Annie Jones [00:48:20] I don't drink any of-- I drink water for breakfast.
Jeff Zentner [00:48:23] Can I throw out my breakfast philosophy? Anything that I will eat at any point in the day, I will eat at any point in the day. That means I'll have a half rack of ribs for breakfast if the opportunity presents. I'll have a salad for breakfast. So if I'll eat it at any point during the day, I will eat it for breakfast. People will be like, well...
Ashley [00:48:48] Jeff, you just lost again.
Jeff Zentner [00:48:50] Well, I don't care at this point. I don't know what I'm going for. But people are like, well, would you eat cereal with lemon juice on it? It's like, no, because I wouldn't eat that at any point. You're not listening to me. I wouldn't eat it at any point in the day. So I won't eat it for breakfast. But if I'll eat it at any point in the day, I'll eat a hamburger for breakfast, whatever.
Hunter McLendon [00:49:15] That feels like some rock star energy.
Annie Jones [00:49:20] That does feel like rock star energy.
Jeff Zentner [00:49:21] Because nothing says rock star like, yeah, I'll eat a big piece of apple pie for breakfast. That classic rock star thing.
Annie Jones [00:49:27] Look, apple pie or pound cake. You could sell me on pound cake for breakfast, but a McRib for breakfast? I won't even eat Chick-fil-A breakfast. Because I think chicken for breakfast, what are we doing?

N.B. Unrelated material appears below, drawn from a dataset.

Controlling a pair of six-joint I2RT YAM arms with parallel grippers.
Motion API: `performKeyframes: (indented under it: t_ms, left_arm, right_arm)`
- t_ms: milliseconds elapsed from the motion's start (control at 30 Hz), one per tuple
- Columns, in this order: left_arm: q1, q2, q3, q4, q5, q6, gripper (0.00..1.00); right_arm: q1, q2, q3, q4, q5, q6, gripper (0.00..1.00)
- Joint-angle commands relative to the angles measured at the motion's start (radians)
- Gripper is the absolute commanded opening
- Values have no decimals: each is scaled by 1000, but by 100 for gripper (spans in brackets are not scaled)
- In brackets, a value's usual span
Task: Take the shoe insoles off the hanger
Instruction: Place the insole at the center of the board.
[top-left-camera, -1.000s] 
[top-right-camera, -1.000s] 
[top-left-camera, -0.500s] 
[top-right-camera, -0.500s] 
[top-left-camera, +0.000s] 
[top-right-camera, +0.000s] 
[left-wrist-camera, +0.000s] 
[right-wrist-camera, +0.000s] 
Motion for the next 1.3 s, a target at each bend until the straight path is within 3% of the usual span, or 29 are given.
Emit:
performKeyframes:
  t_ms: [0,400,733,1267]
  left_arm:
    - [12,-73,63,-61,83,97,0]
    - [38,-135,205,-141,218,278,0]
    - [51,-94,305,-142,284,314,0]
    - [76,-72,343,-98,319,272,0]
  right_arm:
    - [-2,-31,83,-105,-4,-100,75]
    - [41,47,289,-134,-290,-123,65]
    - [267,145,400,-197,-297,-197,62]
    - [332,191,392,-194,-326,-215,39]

Jeff Zentner [00:49:40] We engage in a lot of pretty arbitrary boundaries setting for our breakfast foods. You won't eat a piece of cake for breakfast, but you will eat a muffin. What's the difference? So I could make a pretty strong case that there's not a huge difference between ribs and bacon and sausage. See, right? Am I getting you back a little bit, huh? Am I bringing you back in?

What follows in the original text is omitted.